Avoidance of contact

One of the most difficult behaviours to implement at the end of a relationship is to avoid contact with the ex-partner. As obvious as it may seem, it is a very difficult step to take. Frequently, the state of suffering leads the human mind to believe that it will end by having contact with the ex-partner.

In reality, following these contacts, there is a worsening of the emotional state and a worsening of mood.

If in the short term, contact with the ex-partner produces momentary relief from suffering, what the mind does not realise is that in the long term, each contact reinforces the emergence of intrusive thoughts, rumination and brooding.

We could say that what the person really misses in the most difficult moments is not so much the ex-partner as the feelings experienced within the relationship. For example, a sense of security, warmth or affection.

However, if a relationship comes to an end, it is likely that these elements were absent long before the relationship officially ended.

On the contrary, resisting the impulse to contact the ex-partner makes the person stronger and more capable of autonomy each time.

When it is possible...

Clearly there are situations in which not having contact with the ex-partner is impossible, for example when there are children present or when the same work space is shared. In these cases it is better to keep the relationship at a level of mere exchange of information without giving in to the temptation to address (again) the reasons that led to the end of the relationship.

The same applies to the use of social networks. Today, it is very difficult not to have involuntary contact with the ex-partner as social network algorithms favour the maintenance of relationships that are considered more intimate. This is why, at the end of a relationship, much attention must be paid to the management of social networks by learning to discriminate actions that have a negative impact on mood in the long term.

Taking care of oneself

The end of a relationship is an event that subjects the mind and body to an intense degree of stress. In itself, the stress response is not harmful to the organism, but rather allows it to mobilise the energy needed to cope with the situation.

The problem arises if this stress response persists over time and does not tend to subside. It is important to provide one's body and mind with moments and activities that can deactivate, even momentarily, the stress response.

Processing the end of the relationship

The end of a relationship is an event that profoundly alters a person's life, expectations, securities and dreams are lost. What has been said so far has focused on the management of the acute phase following the end of the relationship, but it would be reductive and simplistic to limit recovery to these aspects.

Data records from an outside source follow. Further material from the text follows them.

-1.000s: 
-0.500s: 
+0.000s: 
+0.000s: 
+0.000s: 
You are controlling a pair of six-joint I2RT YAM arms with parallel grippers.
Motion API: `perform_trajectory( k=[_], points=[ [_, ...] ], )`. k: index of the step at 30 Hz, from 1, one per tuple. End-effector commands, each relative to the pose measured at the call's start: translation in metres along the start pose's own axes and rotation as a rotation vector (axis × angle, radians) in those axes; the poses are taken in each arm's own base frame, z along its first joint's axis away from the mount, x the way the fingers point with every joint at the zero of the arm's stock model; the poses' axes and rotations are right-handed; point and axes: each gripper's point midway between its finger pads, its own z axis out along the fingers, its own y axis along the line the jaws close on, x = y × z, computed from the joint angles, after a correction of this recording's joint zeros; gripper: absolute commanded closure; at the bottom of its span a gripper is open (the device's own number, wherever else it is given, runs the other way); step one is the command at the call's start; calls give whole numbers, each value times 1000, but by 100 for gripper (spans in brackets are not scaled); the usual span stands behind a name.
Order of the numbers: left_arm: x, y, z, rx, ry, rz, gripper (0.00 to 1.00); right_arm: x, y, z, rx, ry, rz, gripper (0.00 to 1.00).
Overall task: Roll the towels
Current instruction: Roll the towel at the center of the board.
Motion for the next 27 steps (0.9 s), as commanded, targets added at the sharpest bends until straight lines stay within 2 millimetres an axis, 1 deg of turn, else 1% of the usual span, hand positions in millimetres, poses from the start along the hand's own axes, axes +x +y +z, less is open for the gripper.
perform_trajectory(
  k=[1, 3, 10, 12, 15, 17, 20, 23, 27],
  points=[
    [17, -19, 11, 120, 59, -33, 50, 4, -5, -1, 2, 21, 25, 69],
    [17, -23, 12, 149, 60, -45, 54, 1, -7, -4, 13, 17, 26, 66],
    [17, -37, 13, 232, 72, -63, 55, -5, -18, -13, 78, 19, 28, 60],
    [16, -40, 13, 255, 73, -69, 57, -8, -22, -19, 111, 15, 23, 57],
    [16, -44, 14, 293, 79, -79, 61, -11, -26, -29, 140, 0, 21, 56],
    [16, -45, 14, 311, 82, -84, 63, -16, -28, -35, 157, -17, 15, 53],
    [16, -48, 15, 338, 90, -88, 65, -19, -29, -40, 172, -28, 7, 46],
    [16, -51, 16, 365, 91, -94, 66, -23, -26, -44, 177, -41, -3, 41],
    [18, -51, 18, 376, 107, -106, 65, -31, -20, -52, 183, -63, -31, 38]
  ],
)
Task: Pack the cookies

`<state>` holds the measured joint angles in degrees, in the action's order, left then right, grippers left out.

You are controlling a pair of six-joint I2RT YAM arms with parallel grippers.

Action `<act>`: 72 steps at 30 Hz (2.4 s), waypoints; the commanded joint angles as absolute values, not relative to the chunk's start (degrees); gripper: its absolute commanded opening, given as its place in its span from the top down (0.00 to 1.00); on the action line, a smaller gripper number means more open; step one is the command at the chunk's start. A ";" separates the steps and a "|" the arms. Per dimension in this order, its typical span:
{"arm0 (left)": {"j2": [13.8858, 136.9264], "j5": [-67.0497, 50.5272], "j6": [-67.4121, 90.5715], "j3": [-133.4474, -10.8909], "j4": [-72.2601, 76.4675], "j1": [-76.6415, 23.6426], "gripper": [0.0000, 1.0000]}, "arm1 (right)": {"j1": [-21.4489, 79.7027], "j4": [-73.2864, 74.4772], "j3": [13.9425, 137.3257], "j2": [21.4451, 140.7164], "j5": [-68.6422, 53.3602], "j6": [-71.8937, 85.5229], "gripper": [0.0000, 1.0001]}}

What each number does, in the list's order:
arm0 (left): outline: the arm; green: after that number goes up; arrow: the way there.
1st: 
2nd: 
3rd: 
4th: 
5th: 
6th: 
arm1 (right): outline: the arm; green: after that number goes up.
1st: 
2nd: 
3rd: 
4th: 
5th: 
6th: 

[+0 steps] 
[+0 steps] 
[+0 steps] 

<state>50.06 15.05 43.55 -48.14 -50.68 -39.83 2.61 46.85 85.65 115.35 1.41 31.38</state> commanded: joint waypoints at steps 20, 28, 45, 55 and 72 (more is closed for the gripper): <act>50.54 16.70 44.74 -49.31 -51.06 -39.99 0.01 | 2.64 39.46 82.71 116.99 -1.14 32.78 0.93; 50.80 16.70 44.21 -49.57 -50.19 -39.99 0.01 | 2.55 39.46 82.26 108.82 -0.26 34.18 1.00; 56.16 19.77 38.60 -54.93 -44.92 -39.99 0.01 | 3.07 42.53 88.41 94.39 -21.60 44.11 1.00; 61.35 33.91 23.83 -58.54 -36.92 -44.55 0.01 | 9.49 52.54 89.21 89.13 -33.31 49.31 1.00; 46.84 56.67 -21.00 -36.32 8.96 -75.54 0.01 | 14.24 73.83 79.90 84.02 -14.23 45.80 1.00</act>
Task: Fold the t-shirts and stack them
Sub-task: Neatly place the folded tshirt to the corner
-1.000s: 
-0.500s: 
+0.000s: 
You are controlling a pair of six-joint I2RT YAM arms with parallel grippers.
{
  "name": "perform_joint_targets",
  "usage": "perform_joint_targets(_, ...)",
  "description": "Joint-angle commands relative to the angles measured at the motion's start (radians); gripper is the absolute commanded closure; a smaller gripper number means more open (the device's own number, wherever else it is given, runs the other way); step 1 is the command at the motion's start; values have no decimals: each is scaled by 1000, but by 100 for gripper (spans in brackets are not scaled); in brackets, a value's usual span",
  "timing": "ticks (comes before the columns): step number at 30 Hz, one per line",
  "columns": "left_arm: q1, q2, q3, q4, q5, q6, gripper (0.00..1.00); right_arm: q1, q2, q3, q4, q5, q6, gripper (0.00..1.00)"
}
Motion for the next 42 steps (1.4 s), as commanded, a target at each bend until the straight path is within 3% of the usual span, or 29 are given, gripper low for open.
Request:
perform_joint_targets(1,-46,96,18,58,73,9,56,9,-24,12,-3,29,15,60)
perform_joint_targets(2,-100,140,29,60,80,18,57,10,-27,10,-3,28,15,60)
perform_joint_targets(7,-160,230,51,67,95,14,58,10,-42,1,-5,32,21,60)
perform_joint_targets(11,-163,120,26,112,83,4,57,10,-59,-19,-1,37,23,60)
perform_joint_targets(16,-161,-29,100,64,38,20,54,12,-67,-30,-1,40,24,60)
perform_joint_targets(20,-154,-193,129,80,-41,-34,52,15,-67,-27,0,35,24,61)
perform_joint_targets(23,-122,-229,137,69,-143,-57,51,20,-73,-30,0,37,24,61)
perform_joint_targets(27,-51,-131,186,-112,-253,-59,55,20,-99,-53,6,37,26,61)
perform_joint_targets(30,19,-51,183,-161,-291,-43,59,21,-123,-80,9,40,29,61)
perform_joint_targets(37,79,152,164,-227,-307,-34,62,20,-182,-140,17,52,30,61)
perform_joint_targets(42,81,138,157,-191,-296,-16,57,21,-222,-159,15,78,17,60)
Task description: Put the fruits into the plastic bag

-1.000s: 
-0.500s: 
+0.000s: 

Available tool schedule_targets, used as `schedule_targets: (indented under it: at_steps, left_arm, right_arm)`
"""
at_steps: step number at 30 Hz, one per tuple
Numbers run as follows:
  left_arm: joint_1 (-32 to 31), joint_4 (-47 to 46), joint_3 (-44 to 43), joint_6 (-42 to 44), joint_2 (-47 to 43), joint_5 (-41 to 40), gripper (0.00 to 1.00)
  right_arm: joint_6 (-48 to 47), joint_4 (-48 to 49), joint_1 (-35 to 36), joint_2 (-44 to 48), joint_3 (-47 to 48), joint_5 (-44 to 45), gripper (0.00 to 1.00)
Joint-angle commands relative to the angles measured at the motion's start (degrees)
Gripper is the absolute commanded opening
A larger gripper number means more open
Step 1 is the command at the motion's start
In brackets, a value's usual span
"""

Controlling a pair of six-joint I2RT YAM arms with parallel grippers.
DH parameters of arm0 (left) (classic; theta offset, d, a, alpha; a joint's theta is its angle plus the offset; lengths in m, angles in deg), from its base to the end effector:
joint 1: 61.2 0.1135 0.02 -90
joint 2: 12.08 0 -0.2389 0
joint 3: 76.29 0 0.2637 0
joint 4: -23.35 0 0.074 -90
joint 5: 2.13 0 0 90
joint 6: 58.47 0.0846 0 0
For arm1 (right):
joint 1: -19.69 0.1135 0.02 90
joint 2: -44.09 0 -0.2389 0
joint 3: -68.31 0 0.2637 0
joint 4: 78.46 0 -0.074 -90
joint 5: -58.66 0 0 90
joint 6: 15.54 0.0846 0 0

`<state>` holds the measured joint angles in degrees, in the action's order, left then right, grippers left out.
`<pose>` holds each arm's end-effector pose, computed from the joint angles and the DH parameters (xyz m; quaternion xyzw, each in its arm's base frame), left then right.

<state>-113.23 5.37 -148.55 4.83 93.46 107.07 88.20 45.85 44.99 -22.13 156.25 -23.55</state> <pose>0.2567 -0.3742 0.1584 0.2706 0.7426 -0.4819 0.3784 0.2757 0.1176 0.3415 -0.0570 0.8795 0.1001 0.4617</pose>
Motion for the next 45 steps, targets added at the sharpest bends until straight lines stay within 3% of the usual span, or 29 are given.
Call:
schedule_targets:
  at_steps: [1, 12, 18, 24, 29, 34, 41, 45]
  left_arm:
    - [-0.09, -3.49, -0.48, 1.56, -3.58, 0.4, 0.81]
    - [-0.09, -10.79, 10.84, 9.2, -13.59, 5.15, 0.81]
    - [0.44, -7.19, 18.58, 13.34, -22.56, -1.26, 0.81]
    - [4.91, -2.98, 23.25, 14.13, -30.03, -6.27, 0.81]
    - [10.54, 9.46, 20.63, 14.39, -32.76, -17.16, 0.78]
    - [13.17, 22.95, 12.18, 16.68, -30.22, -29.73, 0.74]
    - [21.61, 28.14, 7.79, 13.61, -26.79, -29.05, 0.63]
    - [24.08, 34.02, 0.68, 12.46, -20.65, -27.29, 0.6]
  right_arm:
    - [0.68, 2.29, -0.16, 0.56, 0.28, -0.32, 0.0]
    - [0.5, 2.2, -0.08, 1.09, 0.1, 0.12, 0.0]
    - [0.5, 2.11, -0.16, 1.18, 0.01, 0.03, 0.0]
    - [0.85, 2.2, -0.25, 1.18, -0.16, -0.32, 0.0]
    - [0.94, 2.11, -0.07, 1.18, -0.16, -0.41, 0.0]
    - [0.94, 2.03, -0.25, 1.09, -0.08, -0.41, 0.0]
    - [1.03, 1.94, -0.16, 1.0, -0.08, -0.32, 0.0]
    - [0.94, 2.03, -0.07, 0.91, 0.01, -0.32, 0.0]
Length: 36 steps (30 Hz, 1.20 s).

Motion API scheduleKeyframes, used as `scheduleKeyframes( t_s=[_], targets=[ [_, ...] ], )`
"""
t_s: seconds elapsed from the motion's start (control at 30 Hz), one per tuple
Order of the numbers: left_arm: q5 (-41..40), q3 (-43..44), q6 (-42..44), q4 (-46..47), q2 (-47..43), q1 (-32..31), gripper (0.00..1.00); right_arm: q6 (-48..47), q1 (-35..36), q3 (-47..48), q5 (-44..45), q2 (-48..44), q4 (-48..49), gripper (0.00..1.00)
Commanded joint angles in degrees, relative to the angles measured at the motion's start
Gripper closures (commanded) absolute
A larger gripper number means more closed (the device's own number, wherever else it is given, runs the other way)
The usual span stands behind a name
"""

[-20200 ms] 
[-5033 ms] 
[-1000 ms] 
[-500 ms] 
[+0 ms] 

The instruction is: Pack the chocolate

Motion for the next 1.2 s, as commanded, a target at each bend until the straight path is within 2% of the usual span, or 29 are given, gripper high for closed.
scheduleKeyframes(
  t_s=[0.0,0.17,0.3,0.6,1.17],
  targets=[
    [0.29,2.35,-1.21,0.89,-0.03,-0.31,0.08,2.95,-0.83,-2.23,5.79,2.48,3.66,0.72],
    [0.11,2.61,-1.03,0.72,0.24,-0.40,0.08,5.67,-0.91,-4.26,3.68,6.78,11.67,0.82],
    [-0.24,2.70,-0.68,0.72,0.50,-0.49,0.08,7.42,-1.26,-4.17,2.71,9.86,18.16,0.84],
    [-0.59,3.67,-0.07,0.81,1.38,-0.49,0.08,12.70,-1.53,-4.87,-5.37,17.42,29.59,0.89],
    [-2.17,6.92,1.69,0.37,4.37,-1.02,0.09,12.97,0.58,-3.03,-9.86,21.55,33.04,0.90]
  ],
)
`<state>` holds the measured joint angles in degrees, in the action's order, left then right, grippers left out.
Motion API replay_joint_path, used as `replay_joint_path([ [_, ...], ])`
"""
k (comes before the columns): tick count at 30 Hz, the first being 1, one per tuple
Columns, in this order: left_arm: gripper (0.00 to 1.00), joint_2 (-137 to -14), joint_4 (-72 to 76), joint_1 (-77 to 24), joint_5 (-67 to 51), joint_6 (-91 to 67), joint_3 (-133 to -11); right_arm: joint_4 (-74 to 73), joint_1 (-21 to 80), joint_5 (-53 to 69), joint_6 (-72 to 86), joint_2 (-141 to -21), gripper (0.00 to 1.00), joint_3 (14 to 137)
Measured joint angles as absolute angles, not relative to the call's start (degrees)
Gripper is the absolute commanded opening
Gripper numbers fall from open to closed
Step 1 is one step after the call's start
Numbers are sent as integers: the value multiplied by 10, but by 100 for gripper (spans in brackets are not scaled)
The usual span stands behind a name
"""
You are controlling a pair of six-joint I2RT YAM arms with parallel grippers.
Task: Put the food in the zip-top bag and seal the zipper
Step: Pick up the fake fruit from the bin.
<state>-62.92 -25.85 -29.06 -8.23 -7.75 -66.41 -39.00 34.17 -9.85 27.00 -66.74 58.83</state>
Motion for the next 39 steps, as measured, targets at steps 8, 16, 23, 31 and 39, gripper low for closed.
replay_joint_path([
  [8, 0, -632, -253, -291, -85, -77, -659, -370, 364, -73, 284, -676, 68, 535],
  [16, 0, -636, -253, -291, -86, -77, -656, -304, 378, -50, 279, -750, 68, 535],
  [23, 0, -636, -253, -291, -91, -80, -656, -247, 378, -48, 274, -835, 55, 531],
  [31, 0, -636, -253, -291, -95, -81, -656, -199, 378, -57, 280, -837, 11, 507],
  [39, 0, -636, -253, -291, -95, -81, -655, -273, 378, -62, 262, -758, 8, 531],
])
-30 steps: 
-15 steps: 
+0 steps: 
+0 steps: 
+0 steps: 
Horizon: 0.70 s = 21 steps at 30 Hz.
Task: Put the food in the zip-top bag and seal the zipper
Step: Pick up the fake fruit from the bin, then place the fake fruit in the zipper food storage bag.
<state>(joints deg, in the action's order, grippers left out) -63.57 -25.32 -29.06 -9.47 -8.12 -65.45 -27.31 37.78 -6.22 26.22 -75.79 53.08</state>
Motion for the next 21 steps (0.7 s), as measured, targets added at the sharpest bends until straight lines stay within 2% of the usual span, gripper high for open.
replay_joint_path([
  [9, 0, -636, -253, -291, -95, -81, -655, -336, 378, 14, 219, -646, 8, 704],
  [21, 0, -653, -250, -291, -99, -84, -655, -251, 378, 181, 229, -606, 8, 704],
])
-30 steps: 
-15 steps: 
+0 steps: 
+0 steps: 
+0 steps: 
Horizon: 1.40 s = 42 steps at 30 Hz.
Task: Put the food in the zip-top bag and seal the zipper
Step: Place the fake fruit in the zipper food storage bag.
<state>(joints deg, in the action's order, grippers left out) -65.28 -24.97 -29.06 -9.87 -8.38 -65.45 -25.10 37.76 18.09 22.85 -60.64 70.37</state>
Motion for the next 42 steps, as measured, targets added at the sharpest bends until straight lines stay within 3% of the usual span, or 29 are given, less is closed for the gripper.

The end of a relationship necessitates a reshaping of one's entire life and, therefore, the term processing is used. This term identifies the process that leads the person to integrate the new aspects of his or her life with what remains of the past, both on a practical and psychological level.

Usually this process occurs naturally and automatically, but sometimes it gets stuck and does not allow the person to build the life they want.

In these cases, elements of the past, even the distant past, and beliefs about relationships are likely to impede processing. A therapeutic process can facilitate the unblocking of the situation and, by understanding the internal and external dynamics that block the process, support the person in building a new and fulfilling love life.

Among the various therapeutic approaches available, recent developments in Cognitive Behavioural Therapy focused on attachment experiences and the analysis of relational dynamics, make it possible to deal with the end of a relationship and find practical strategies for overcoming suffering.